7 - Vie

Publié par Romain Darrieu

Journal du projet

Comment nous avons inventé cette scène de la Vie où chaque animal montre l'un de ses talents cachés.

Lors de ma première venue à Subles, certains choix d’animaux par les élèves furent spontanés (l’orque, le caribou, le panda, le panda roux, l’anaconda, la grenouille, l’aigle, le colibri, de ceux-là nous n’avions pas parlé avec Marie lors de notre présentation) et d’autres plus aiguillés. J’ai, disons, appuyé la candidature de certains animaux et j’en ai assez rapidement exclu d’autres (les animaux domestiques et de compagnie notamment, à part le husky). Pourquoi voulais-je certains animaux plus que d’autres ? Non pas qu’il y en ait de moins intéressants, simplement de certains je connaissais certaines capacités que je voulais mettre en avant. Ainsi peut-être si je n’avais pas parlé de pieuvres, de fourmis, d’abeilles, de cacatoès, de pie, de corbeau, de loup, d’écureuil, d’éléphant, de rat, peut-être ces espèces n’auraient pas été représentées. C’est aussi cela qui est intéressant : voir comment ces élèves se sont emparés de ces animaux qu’ils ont moins choisi, comment on s’empare d’un sujet qui à priori nous attire moins, et se rendre compte en y passant du temps qu’il est en réalité passionnant ! Et voir quelques semaines plus tard que tous les enfants, y compris ceux des autres classes, s’évertuent maintenant à sauver fourmis et gendarmes qui habitent leur cour de récréation…

Pour revenir aux caractéristiques de ces animaux, c’est de cela que je suis parti pour créer la scène qui s’est d’abord intitulée « Le Congrès » et maintenant « La Vie ». Saviez-vous par exemple que les cacatoès sont capables de déverrouiller des mécanismes complexes et ce sans avoir observer d’humains le faire au préalable ? Saviez-vous que le rat était doué d’empathie ? Que les abeilles communiquent en dansant ? Que les corbeaux construisent des outils ? Que les pies et les éléphants peuvent se reconnaître en tant qu’individu dans un miroir ? Qu’ils ont donc conscience d’eux-mêmes ?

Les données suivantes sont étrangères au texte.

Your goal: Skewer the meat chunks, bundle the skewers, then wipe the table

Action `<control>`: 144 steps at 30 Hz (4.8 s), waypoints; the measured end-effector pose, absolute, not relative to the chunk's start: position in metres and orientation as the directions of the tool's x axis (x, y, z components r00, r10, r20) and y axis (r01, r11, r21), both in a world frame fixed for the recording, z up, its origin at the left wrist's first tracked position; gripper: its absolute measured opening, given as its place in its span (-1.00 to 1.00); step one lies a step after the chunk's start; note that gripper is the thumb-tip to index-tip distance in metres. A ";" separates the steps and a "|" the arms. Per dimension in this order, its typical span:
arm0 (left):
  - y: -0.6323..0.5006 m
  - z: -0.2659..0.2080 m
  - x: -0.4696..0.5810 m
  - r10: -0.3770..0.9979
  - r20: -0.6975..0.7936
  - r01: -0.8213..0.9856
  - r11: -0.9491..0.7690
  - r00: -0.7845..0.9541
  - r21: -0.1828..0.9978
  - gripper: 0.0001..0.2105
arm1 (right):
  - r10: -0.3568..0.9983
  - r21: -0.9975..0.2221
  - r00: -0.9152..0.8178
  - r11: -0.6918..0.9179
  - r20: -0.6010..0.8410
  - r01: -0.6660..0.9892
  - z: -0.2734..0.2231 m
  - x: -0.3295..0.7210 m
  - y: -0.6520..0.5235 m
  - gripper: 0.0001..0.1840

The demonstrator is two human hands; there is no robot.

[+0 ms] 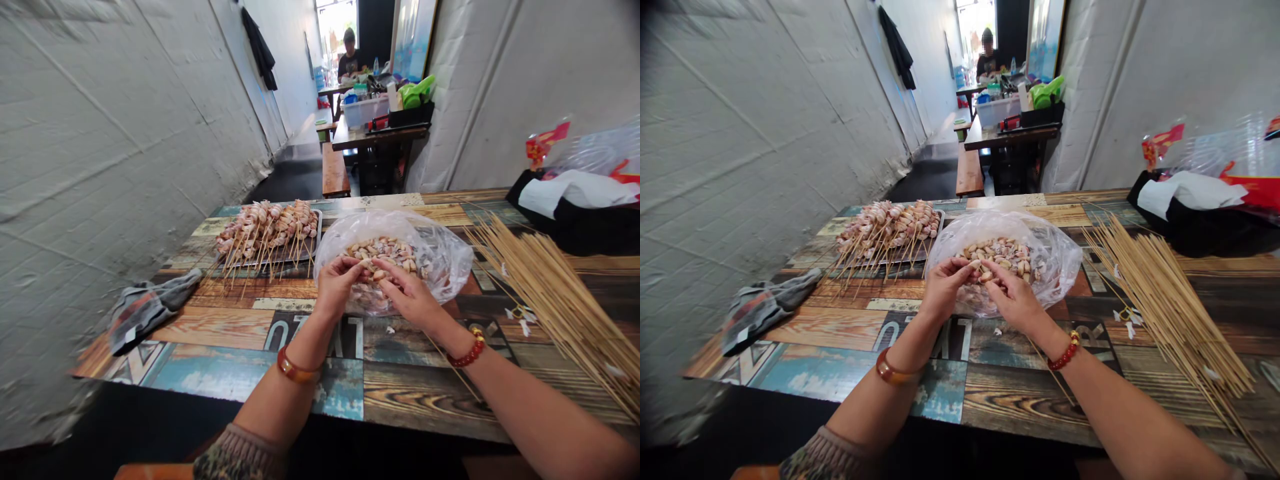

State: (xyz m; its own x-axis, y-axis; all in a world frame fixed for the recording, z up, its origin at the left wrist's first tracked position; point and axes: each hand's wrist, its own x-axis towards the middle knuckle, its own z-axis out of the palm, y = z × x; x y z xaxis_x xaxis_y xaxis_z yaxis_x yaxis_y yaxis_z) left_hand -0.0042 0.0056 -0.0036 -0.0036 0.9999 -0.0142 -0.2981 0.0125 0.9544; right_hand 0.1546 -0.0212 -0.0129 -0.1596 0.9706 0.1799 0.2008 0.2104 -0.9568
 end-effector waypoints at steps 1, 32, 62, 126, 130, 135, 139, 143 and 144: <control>0.005 -0.003 -0.004 1.000 -0.008 -0.281 0.004 -0.013 0.960 -0.69 | 0.969 -0.953 -0.166 0.214 0.181 0.215 -0.013 0.155 -0.021 -0.48; 0.011 -0.021 -0.007 0.969 0.247 0.102 -0.243 -0.029 0.965 -0.74 | 0.950 -0.896 -0.279 0.240 0.139 0.374 -0.014 0.160 -0.021 -0.35; 0.007 -0.018 -0.009 0.928 0.371 0.272 -0.364 0.028 0.891 -0.86 | 0.945 -0.862 -0.281 0.280 0.170 0.422 -0.008 0.157 -0.024 -0.47; 0.022 -0.003 -0.028 0.960 0.077 -0.253 -0.148 -0.269 0.956 -0.67 | 0.978 -0.964 -0.188 -0.130 -0.087 -0.232 -0.007 0.164 -0.013 -0.56; 0.021 -0.004 -0.028 0.961 0.074 -0.259 -0.146 -0.268 0.955 -0.66 | 0.979 -0.963 -0.184 -0.134 -0.091 -0.233 -0.012 0.165 -0.012 -0.57; 0.022 -0.005 -0.028 0.964 0.062 -0.261 -0.132 -0.258 0.956 -0.66 | 0.976 -0.966 -0.201 -0.133 -0.088 -0.221 -0.016 0.166 -0.012 -0.62; 0.021 -0.005 -0.028 0.965 0.065 -0.250 -0.131 -0.256 0.959 -0.68 | 0.978 -0.986 -0.190 -0.107 -0.081 -0.131 -0.015 0.164 -0.012 -0.60; 0.021 -0.004 -0.030 0.961 0.071 -0.242 -0.137 -0.266 0.961 -0.70 | 0.985 -0.993 -0.160 -0.085 -0.072 -0.079 -0.013 0.162 -0.012 -0.63; 0.021 -0.004 -0.031 0.958 0.075 -0.240 -0.144 -0.275 0.960 -0.71 | 0.988 -0.994 -0.137 -0.080 -0.068 -0.081 -0.013 0.162 -0.012 -0.66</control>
State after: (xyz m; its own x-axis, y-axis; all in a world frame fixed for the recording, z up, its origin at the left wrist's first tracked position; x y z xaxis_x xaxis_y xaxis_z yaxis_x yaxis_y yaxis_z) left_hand -0.0307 0.0212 -0.0039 -0.2752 0.9584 0.0751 -0.2399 -0.1442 0.9600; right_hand 0.1621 -0.0116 -0.0129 -0.1372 0.9882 -0.0681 -0.0808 -0.0797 -0.9935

J’ai demandé à chaque élève de préparer un petit numéro libre (avec ou sans parole, avec ou sans accessoire, etc) pour montrer et mettre en valeur une caractéristique de leur animal. A certains j’ai imposé un thème : la fourmi peut porter jusqu’à 7 fois son poids, l’orque est capable de se géolocaliser, la mémoire de l’écureuil et de l’éléphant, numéro d’équilibriste pour la grenouille, les cacatoès déverrouillent des mécanismes, le corbeau et la pie construisent des outils, etc. A d’autres j’ai dit : trouvez par vous-mêmes. Les enfants m’ont montré leurs travaux, nous les avons retravaillés, parfois nous avons changé de direction, et de fil en aiguille chaque élève avait un petit morceau de « Vie ». La deuxième étape a été de les assembler, ce qui a permis à tous de se confronter pour la première fois à la mise en scène dans ce qu’elle a de plus technique et parfois de plus méticuleux : « Tu entres par-là, tu sors par ici. », « Tu entres après elle, tu sors après lui. », « Tu viens te positionner ici, puis là. », etc. Une fois l’ensemble mis en place, il n’y a plus qu’à répéter, et le plus difficile : garder une précision de la mise en scène tout en étant en jeu dans son numéro. Et même parfois ajouter de nouvelles propositions, comme par exemple l’idée que tous les animaux présents font un petit bond à chaque pas que pose l’éléphant…

C’est une scène entièrement muette avec laquelle je voulais créer une sorte de trouble : nous voyons des enfants faire des choses qui paraissent relativement simples pour la plupart, ils semblent le faire naturellement, nous savons qu’ils sont des animaux mais ils les jouent de façon très subtile si bien que l’on pourrait oublier qu’il s’agit d’animaux. A la fin de cette scène, une banderole est lâchée, une citation y est peinte :

« Quand un animal fait quelque chose, nous appelons cela instinct ; si nous faisons la même chose pour la même raison, nous appelons cela intelligence. », Willy Cuppy.